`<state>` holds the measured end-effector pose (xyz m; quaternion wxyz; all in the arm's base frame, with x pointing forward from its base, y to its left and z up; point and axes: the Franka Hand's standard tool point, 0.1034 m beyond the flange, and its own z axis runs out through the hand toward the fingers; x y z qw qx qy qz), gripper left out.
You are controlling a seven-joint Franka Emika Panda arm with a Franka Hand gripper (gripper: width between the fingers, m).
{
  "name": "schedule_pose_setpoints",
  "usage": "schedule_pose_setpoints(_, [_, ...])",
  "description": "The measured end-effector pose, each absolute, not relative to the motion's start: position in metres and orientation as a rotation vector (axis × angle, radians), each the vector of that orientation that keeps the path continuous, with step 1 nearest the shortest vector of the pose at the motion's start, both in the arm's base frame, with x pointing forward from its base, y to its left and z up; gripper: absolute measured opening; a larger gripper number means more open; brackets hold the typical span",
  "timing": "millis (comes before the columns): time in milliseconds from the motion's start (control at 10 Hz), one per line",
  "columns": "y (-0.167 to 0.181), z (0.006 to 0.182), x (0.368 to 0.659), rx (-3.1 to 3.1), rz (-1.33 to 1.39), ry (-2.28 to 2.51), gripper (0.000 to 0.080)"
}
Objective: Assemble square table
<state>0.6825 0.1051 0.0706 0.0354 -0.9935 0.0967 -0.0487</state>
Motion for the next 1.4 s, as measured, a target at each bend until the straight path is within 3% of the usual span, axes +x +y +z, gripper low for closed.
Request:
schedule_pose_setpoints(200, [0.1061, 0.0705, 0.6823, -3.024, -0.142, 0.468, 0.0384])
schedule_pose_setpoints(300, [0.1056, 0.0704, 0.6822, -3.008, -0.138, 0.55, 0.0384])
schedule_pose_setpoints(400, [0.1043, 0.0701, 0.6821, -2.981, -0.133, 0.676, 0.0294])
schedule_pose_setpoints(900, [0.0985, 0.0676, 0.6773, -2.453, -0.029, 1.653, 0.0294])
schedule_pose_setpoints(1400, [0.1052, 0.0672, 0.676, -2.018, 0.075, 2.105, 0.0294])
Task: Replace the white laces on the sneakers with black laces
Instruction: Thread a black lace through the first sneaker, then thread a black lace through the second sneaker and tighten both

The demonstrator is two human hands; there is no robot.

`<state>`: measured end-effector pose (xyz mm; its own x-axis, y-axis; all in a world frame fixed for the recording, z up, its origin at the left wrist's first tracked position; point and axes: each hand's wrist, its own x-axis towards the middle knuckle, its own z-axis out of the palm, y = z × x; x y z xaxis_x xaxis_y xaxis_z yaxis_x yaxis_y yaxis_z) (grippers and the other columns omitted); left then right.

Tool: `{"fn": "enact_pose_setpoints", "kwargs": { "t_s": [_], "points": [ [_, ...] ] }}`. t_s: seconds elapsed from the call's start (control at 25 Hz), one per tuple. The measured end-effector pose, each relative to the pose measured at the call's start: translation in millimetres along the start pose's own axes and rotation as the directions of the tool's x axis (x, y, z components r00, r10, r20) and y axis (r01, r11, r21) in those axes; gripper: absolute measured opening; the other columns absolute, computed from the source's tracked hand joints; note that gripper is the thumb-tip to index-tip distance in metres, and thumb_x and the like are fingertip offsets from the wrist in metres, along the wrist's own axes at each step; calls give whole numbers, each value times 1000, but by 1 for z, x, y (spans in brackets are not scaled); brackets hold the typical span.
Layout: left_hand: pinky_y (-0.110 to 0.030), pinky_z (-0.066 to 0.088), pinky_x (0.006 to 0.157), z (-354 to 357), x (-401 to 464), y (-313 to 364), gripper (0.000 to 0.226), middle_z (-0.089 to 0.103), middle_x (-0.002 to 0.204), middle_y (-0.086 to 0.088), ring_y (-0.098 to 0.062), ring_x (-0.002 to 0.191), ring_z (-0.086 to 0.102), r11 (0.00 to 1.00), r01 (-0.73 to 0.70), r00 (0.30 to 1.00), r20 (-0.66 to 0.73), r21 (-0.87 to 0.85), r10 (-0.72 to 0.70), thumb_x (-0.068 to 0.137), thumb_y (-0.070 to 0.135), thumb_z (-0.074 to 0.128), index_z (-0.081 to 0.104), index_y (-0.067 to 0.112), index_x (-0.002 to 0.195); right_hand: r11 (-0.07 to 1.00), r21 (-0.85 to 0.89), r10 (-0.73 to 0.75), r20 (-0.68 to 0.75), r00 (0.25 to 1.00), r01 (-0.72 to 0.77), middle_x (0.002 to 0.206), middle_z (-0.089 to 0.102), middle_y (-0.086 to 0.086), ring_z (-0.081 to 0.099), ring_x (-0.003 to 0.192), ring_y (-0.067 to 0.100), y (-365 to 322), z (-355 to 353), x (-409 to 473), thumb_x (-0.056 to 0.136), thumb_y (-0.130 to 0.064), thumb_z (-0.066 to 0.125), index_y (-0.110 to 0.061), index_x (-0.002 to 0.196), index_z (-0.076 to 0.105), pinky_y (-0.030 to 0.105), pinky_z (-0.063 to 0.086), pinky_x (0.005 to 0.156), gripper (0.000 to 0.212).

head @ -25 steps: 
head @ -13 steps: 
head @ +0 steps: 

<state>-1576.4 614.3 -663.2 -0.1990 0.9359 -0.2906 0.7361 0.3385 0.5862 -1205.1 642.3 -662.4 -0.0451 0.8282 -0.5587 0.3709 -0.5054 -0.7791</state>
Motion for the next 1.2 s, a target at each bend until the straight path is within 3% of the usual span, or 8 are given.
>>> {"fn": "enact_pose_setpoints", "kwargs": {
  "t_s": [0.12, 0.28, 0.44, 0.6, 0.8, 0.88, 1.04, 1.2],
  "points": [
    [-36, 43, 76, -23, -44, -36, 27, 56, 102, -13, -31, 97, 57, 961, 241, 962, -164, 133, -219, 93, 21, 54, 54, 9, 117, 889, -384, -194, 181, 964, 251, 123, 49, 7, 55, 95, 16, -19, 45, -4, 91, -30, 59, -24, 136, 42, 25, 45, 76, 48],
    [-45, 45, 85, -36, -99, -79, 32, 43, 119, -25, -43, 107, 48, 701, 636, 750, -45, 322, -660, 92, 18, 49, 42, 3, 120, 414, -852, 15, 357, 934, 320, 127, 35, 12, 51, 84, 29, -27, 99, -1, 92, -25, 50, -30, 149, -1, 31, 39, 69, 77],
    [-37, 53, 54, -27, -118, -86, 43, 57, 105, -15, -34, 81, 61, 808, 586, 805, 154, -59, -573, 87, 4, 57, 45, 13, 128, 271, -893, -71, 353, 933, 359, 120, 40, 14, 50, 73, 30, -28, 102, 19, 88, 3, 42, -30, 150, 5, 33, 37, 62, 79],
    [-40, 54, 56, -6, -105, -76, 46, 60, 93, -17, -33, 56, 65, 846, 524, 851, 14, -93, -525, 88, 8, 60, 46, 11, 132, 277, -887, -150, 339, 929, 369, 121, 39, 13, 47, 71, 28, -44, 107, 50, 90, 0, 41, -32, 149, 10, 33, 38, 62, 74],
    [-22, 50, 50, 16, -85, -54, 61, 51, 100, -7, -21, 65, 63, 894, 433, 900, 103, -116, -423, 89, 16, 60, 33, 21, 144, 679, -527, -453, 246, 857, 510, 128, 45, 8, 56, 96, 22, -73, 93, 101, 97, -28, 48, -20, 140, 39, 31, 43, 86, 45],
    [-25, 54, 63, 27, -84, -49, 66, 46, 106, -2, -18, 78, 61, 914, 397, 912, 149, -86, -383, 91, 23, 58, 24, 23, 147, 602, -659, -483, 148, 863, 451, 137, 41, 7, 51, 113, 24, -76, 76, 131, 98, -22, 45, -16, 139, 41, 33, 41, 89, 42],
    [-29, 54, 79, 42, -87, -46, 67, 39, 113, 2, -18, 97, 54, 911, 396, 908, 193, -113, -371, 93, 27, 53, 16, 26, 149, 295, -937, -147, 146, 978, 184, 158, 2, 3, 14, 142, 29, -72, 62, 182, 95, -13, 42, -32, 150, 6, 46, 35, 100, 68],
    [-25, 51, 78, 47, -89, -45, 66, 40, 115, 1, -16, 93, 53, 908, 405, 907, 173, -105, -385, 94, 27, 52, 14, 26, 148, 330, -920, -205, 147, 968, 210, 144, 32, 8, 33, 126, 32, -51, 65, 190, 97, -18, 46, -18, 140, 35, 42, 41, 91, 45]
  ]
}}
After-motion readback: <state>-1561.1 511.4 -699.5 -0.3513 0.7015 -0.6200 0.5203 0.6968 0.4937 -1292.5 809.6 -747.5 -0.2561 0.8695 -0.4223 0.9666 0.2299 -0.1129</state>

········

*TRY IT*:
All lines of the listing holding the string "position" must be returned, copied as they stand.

*EXPECTED ANSWER*:
  "description": "The measured end-effector pose, each absolute, not relative to the motion's start: position in metres and orientation as a rotation vector (axis × angle, radians), each the vector of that orientation that keeps the path continuous, with step 1 nearest the shortest vector of the pose at the motion's start, both in the arm's base frame, with x pointing forward from its base, y to its left and z up; gripper: absolute measured opening; a larger gripper number means more open; brackets hold the typical span",
`<state>`: measured end-effector pose (xyz mm; its own x-axis, y-axis; all in a world frame fixed for the recording, z up, its origin at the left wrist's first tracked position; point and axes: each hand's wrist, its own x-axis towards the middle knuckle, its own z-axis out of the palm, y = z × x; x y z xaxis_x xaxis_y xaxis_z yaxis_x yaxis_y yaxis_z) (grippers and the other columns omitted); left then right.

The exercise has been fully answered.